What is needed is an exact copy of the whole listing below, with no pictures.

START Dataset content

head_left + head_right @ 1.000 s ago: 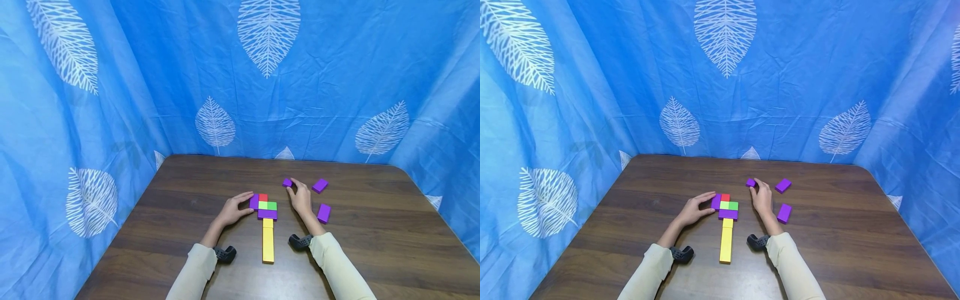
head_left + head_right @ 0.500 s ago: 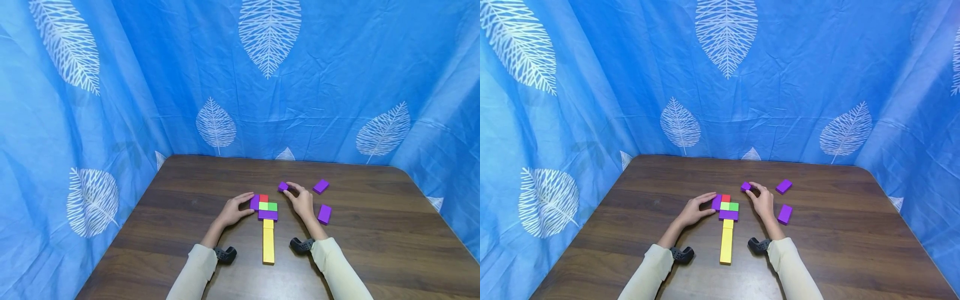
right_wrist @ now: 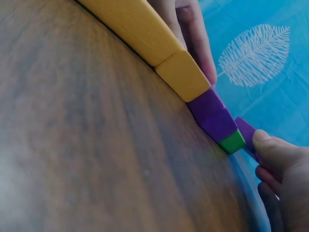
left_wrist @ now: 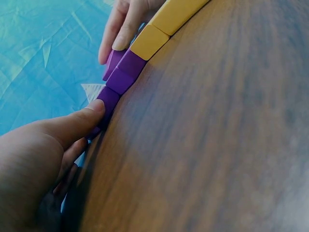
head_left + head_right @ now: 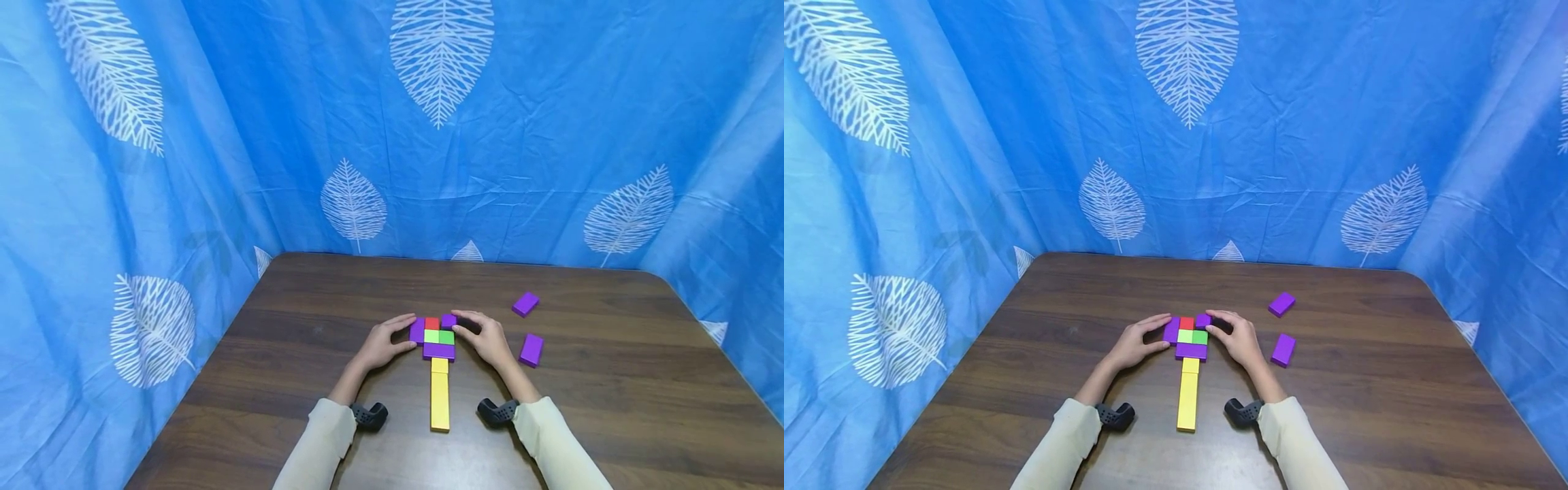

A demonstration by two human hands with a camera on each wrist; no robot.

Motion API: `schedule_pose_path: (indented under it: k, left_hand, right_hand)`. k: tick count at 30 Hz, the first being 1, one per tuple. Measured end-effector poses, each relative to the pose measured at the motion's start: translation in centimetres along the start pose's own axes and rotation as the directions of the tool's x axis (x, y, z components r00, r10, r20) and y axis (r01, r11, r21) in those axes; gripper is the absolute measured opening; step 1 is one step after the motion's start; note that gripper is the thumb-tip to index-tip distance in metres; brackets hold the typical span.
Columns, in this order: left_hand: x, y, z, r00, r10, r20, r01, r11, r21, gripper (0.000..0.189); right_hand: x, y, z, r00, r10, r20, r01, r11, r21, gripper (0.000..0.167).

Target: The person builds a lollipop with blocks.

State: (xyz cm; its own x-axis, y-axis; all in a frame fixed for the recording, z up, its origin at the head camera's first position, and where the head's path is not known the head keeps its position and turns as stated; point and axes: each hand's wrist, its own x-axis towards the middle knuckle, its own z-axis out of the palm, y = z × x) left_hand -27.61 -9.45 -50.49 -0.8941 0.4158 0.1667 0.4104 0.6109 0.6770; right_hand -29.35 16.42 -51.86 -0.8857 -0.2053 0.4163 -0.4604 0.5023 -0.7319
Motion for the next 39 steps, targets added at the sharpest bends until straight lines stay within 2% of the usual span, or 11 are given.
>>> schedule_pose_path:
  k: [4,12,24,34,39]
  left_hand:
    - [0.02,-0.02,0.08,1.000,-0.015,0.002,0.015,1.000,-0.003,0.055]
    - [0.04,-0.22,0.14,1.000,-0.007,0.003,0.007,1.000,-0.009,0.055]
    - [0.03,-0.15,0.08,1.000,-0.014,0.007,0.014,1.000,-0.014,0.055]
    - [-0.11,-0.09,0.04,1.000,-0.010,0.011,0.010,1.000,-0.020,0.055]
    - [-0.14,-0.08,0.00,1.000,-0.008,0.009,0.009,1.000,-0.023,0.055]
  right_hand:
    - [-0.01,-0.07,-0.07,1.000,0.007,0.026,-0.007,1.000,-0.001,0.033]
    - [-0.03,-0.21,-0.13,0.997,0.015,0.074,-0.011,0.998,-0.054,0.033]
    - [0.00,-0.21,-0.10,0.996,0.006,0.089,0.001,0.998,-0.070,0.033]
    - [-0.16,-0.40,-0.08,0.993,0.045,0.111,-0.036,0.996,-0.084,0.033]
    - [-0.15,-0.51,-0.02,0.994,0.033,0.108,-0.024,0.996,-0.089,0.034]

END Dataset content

• **Your solution**
head_left + head_right @ 1.000 s ago: 
head_left + head_right @ 0.500 s ago: 
right_wrist @ now: 
left_wrist @ now: 
head_left + head_right @ now: 

A demonstration by two human hands with a camera on each wrist; no robot.

Motion API: `schedule_pose_path: (indented under it: k, left_hand, right_hand)`. k: tick count at 30 Hz, the first being 1, one per tuple. Measured end-effector poses, each relative to the pose measured at the motion's start: translation in centimetres along the start pose's own axes and rotation as the directions of the tool's x axis (x, y, z components r00, r10, r20) and y axis (r01, r11, r21) in those axes; gripper is the absolute measured opening; step 1 is one step after the motion's start; note that gripper is the thumb-tip to index-tip distance in metres; brackets hold the typical span.
Columns, in this order: left_hand: x, y, z, r00, r10, r20, r01, r11, r21, gripper (0.000..0.189); right_hand: x, y, z, r00, r10, r20, r01, r11, r21, gripper (0.000..0.167).

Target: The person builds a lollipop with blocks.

State: (xyz cm; its own x-axis, y-axis; all in a frame fixed for the recording, z up, its origin at the head camera's first position, and where the head's path is not known the head keeps its position and turns as stated; point and axes: each hand's wrist, its own x-axis towards the middle knuckle, its own z-axis out of the palm, y = z × x) left_hand -27.61 -9.45 -50.49 -0.8941 0.4158 0.1667 0.4104 0.6109 0.6770; right_hand -29.35 16.42 -51.86 -0.8857 -0.2053 0.4163 -0.4604 0.5023 -0.7319
Motion for the next 39 steps, targets added at the sharpest bends until straight lines stay within 2% of the usual span, or 11 are given.
>>> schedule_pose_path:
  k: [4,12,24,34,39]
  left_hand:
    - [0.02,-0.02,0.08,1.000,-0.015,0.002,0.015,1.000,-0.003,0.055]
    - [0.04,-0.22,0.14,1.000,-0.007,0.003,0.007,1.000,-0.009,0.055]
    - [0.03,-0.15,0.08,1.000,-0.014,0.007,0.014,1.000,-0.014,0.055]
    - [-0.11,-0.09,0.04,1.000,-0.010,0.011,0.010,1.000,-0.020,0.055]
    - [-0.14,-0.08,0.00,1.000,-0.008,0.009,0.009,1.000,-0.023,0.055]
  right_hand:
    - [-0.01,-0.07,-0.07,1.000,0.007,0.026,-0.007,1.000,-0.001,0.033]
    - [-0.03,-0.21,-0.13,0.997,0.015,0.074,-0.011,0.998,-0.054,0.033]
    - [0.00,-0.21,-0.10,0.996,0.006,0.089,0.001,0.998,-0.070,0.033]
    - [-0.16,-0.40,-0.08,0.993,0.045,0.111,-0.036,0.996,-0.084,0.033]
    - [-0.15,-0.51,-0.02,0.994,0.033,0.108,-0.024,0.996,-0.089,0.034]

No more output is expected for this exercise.